* _Task details_: Transcribe, word for word and without additions, each line below from the one containing "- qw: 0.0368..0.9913" through the one containing "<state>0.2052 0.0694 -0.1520", both ends included.
** Opening Records shown block **
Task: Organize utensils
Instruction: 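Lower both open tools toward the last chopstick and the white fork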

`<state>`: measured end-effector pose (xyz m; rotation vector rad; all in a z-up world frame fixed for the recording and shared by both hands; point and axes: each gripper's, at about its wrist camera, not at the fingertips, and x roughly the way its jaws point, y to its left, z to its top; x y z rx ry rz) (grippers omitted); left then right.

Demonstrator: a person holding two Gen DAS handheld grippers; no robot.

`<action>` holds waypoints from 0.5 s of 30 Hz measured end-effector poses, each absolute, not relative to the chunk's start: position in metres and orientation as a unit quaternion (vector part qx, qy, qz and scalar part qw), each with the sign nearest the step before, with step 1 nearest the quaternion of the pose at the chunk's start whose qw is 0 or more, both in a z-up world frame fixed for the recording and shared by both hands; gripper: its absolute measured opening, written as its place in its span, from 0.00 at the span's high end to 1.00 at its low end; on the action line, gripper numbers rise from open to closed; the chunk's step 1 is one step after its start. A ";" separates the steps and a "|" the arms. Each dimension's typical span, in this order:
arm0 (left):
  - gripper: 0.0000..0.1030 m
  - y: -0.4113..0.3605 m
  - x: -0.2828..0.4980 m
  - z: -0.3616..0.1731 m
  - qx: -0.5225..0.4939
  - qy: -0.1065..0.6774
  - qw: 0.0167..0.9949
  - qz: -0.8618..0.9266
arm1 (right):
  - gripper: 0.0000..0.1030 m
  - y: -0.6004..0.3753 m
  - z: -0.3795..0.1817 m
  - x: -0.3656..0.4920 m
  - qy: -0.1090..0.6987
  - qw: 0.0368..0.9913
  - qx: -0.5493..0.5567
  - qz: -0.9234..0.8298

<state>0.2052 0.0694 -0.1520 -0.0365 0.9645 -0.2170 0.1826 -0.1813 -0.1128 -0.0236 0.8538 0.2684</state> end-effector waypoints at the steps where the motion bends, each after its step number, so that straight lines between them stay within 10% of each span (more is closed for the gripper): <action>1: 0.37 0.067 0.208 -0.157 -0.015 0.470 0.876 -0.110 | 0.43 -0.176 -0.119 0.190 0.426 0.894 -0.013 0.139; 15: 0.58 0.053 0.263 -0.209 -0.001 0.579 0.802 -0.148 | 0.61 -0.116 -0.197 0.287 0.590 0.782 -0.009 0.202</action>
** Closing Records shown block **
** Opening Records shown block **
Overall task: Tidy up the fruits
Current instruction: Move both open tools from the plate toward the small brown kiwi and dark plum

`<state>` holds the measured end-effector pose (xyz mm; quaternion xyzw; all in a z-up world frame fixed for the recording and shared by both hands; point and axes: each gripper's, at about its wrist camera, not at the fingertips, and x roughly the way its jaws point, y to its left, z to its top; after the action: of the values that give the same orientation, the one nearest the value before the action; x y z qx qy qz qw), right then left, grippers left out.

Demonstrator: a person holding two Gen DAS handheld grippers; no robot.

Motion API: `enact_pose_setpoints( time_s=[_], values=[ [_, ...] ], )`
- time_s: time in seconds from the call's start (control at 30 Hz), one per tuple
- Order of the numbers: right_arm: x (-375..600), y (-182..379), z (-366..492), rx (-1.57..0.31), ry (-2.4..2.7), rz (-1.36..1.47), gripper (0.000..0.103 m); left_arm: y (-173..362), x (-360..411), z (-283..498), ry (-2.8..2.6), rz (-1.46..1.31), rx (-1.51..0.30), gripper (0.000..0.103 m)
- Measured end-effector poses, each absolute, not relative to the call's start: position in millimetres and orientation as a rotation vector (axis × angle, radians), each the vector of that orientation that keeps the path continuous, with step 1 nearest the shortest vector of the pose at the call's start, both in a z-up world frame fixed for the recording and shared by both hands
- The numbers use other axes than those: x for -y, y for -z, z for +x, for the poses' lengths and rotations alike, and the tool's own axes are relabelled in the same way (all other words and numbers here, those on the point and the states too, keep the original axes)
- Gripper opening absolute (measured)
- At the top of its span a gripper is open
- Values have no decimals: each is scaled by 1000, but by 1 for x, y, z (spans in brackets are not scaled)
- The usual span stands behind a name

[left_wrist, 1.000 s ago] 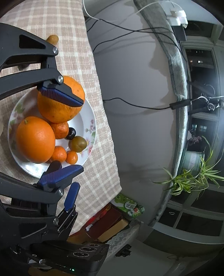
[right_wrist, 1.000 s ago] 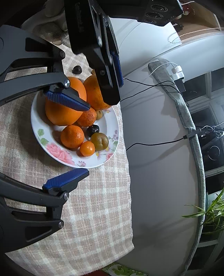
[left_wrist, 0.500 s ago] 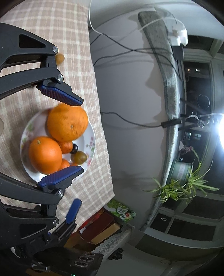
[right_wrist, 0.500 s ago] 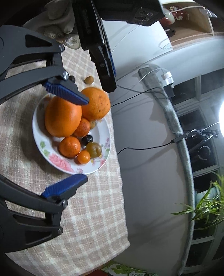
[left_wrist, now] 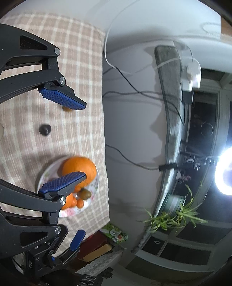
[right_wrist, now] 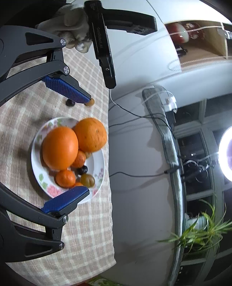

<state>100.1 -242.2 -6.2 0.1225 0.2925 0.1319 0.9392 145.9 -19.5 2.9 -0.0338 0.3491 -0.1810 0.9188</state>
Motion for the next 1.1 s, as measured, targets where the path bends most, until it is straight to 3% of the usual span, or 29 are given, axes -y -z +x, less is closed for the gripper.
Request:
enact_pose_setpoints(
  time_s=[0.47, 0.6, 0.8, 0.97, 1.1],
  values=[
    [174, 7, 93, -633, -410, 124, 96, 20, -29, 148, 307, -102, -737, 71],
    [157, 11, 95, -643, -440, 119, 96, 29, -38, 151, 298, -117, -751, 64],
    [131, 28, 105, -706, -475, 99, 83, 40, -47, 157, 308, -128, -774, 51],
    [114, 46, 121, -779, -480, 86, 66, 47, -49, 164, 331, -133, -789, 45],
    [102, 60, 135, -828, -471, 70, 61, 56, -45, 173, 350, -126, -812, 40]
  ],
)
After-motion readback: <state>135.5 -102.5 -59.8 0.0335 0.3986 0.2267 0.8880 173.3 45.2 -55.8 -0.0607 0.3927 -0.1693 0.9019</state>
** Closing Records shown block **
* _Task answer_:
  - qw: 0.0368..0.9913
  - qx: -0.5493..0.5567
  - qz: -0.9234..0.8298

<state>0.2052 0.0694 -0.1520 -0.0365 0.9645 -0.2170 0.1826 -0.1813 -0.1128 -0.0236 0.8538 0.2684</state> end-effector waypoints at the steps where the motion bends, each after its step number, so that straight lines between them stay within 10% of each span (more is closed for the gripper): <action>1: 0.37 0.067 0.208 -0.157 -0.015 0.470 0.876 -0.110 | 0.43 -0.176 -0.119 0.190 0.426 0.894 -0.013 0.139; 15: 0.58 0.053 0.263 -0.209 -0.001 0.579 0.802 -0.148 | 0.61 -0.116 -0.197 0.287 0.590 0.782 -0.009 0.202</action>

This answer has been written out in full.